Denise Thompson-Slaughter

 

The Woodstock Generation,

still groping toward the light:

groves of gray,

some hobble now,

some still graceful.

 

Not me.

I lurch on my walker after surgery.

I have been to the mountain

and seen the other side.

 

We will crowd the plazas of medical buildings,

waiting for vans to pick us up.

Our demographic bump

will inflate the cost of burial plots,

of ashes to be tossed in the wind

on beaches or mountains or at sea,

or rocketed to the sun

or shot, like Hunter Thompson,

from a cannon –

fear, loathing and laughter –

with fireworks.

 

The nursing homes will be filled

with rock and roll,

with art and poetry,

crystals, pets, plants, and grow-lights,

and maybe

on the West Coast

some medicinal pot.

 

The healthy ones will be Gray Panthers, not AARP.
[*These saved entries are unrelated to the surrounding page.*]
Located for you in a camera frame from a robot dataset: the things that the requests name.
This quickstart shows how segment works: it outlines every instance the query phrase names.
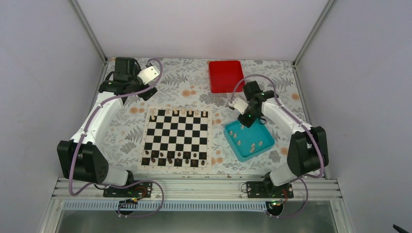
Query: blue plastic tray
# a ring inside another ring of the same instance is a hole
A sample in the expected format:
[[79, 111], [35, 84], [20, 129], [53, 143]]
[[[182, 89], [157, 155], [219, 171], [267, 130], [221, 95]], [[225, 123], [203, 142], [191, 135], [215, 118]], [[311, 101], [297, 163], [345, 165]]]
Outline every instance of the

They’ll lead political marches with wheelchair contingents.

 

We will try to remember that love is all you need,

but we will fail.

 

We will settle for a little help from our friends,

bridges over troubled waters,

and brokedown palaces.

We will settle for drifting away

on old-time rock and roll

to a nirvanic platonic

ideal of which Woodstock

was the pale and twisted shadow.

 


Denise Thompson-Slaughter grew up in Maryland, worked her way through the University of Maryland and Rutgers as a secretary and editorial assistant, then worked for eleven years as an academic editor at Princeton University.  She still does freelance editing on the side, and is currently living near the University of Notre Dame in South Bend, Indiana, with her husband and two adopted special needs children.  In 2000, Denise won the Poetry Society of Virginia’s J. Franklin Dew Award.  Her poems have been published in California Quarterly, Karamu, The Rambler, and other journals and anthologies.